# Ideas on setup for this shot?



## davinciarte (Jan 4, 2012)

As a relative beginner, I'm trying to reproduce a product shot that has the same characteristics as the image below -- with a nice, sharp, product in the foreground, and gradient lighting that gradually drops off to black in the background. It seems a fairly simple and straighforward set up that wouldn't require a huge budget in terms of lighting equipment, so perhaps a pro can give me some pointers into the equipment that I could consider purchasing. In particular, it would be useful to know:

1) ideal lens
2) ideal primary lightsource (type of light -- softbox, grid, snoot -- size, positioning, distance)
3) ideal complementary lighting components (reflectors, etc.)


----------



## tirediron (Jan 4, 2012)

First off, if that's not your image, it should be a link and not an embedded image. 

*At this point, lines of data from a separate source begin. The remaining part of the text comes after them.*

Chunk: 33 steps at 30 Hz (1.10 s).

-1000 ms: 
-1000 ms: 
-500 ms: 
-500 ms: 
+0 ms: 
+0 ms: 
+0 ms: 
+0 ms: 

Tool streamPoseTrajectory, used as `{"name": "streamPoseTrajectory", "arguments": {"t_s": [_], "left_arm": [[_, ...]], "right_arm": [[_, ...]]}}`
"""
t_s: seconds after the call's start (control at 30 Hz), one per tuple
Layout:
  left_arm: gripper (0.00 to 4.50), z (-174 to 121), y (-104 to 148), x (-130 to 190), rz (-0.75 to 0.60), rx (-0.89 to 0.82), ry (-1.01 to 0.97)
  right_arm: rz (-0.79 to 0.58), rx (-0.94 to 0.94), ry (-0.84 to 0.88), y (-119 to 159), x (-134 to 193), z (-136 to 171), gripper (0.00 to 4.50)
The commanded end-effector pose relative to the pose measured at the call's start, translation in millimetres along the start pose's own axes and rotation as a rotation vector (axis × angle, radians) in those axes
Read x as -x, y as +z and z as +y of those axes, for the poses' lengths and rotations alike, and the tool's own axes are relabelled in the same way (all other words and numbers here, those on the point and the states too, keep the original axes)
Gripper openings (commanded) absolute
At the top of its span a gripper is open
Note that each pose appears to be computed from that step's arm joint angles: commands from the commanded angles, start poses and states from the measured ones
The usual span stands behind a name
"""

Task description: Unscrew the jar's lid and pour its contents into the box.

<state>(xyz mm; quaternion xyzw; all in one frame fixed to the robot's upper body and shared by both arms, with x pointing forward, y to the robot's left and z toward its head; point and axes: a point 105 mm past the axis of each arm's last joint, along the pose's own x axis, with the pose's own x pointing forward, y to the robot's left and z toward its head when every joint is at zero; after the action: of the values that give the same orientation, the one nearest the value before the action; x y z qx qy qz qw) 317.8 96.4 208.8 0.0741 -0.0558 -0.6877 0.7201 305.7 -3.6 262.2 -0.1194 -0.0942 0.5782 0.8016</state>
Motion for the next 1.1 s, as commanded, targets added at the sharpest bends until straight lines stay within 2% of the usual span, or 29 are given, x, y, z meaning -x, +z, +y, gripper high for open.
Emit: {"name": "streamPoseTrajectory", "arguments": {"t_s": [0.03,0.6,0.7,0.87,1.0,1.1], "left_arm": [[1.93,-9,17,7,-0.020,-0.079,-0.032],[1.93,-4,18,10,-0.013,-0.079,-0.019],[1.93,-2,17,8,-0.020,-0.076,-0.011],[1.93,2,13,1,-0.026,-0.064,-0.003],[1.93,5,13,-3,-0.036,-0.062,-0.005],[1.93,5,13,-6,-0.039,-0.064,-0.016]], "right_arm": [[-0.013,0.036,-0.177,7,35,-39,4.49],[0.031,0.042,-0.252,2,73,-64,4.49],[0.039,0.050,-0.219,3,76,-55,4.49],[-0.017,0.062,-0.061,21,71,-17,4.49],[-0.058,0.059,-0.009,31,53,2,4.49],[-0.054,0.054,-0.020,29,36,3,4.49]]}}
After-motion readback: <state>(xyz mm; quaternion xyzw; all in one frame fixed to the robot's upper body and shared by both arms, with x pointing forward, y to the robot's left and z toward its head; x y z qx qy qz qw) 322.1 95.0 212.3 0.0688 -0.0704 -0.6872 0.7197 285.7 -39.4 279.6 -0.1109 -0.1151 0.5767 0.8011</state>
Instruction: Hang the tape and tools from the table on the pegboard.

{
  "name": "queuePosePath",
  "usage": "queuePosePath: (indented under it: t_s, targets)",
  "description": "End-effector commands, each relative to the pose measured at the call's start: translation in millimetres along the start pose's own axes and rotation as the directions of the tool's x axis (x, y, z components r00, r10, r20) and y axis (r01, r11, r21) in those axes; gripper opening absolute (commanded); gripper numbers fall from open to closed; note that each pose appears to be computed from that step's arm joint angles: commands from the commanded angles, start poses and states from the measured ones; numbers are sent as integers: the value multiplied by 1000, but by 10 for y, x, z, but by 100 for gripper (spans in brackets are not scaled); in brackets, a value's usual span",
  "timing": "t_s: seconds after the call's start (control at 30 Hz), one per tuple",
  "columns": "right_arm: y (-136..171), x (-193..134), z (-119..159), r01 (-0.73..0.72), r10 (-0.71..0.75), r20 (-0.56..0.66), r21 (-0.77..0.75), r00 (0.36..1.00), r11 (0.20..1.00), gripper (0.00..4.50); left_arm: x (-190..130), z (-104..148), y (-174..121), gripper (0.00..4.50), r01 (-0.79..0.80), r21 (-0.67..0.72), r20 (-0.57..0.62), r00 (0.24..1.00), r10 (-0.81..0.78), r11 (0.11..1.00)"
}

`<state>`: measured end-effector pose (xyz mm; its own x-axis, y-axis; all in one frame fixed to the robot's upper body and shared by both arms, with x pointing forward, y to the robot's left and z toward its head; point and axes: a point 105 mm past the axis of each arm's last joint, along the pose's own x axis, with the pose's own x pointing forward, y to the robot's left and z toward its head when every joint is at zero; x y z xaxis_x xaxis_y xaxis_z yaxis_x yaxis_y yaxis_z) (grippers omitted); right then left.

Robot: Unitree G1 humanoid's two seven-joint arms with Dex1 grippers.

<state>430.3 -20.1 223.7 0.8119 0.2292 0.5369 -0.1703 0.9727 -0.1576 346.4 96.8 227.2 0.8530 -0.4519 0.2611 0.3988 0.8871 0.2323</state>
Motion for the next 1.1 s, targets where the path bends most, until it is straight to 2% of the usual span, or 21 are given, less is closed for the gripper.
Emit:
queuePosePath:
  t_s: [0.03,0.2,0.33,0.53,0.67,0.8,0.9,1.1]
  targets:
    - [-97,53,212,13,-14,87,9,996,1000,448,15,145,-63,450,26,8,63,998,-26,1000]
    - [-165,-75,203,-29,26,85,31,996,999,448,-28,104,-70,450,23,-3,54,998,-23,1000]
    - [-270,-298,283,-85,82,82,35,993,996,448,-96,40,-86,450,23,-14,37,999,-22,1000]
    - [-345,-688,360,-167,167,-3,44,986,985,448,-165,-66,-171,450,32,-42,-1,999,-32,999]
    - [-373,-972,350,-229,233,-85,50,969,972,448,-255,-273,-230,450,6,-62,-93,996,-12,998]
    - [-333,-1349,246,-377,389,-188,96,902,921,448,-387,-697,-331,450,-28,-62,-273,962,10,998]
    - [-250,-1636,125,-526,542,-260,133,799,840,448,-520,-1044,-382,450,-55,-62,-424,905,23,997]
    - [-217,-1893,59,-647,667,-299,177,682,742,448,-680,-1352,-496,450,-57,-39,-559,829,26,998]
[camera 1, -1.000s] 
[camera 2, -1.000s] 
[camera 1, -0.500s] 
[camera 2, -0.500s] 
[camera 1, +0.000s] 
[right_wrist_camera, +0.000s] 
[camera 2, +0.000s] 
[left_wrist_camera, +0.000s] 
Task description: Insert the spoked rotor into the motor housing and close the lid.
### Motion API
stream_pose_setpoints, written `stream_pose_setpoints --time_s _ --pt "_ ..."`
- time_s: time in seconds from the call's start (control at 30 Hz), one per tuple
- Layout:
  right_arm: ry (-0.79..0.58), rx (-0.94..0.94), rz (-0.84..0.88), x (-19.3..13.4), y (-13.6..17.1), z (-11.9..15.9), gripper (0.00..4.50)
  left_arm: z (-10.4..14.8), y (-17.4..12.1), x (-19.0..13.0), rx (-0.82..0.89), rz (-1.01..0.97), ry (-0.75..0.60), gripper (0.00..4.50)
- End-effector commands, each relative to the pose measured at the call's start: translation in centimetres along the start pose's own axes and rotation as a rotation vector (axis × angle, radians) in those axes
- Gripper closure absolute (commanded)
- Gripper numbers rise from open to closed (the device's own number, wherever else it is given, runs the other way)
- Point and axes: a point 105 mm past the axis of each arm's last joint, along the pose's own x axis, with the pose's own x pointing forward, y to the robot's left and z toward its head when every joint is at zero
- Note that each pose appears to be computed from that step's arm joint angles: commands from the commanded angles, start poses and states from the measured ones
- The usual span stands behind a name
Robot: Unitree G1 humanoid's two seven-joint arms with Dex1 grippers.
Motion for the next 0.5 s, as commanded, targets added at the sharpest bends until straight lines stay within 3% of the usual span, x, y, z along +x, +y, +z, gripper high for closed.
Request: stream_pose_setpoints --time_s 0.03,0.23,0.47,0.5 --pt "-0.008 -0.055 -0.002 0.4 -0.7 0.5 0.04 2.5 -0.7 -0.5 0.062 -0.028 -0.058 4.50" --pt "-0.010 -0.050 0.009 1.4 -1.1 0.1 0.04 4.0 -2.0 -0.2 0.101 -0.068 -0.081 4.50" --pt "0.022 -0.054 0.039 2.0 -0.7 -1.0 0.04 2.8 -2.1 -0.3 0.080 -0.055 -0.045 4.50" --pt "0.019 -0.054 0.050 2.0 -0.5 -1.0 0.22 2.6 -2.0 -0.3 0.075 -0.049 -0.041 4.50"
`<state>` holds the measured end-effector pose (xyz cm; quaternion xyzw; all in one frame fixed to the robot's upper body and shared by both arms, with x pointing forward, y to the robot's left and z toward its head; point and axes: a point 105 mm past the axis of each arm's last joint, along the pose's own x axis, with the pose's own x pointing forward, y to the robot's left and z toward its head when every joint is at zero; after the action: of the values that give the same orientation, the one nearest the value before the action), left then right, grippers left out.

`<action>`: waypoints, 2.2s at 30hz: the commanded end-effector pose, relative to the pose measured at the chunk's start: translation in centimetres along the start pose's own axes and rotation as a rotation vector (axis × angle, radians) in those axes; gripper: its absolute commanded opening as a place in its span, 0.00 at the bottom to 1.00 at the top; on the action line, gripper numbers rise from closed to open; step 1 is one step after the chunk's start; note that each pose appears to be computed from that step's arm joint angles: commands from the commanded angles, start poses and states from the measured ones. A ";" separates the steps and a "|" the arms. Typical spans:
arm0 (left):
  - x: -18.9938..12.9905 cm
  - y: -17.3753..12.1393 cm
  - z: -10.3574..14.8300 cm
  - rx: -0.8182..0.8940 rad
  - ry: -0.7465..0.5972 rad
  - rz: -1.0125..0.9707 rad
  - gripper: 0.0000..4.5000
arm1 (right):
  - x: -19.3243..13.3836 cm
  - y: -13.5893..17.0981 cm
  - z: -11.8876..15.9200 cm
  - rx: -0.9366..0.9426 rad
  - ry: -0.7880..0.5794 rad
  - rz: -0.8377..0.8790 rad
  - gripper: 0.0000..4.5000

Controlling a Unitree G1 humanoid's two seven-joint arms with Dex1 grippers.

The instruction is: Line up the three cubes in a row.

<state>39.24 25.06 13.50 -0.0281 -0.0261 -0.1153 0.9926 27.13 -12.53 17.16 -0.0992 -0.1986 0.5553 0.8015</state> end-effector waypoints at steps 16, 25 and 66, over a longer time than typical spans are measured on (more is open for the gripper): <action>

With respect to the 'How to' aspect, Yes, fairly easy.  I would light that from above, slightly camera left with a single diffuse speedlight (probably a 'Tupperware' diffuser and SB), or even a beauty dish.  Use any lens that will focus closely enough, and select an aperture which will give you sufficient DoF to ensure that the whole object is in sharp focus.  

The exact relative positions and distances don't matter much.  You will adjust your flash output to suit.


----------



## KmH (Jan 5, 2012)

tirediron said:


> First off, if that's not your image, it should be a link and not an embedded image.



Forum rules/regs are found here - Photography Beginners' Forum & Photo Gallery



> * You agree to only post images and/or other material to which you have exclusive copyright, or permission from the copyright holder that you are able to present to TPF Staff.    Under no circumstances will any instance of copyright infringement be tolerated.



Plus, the concept of 'Fair Use' is pretty murky: Use of Photos by News Reporters Is Not Necessarily Fair Use | Photo Attorney


----------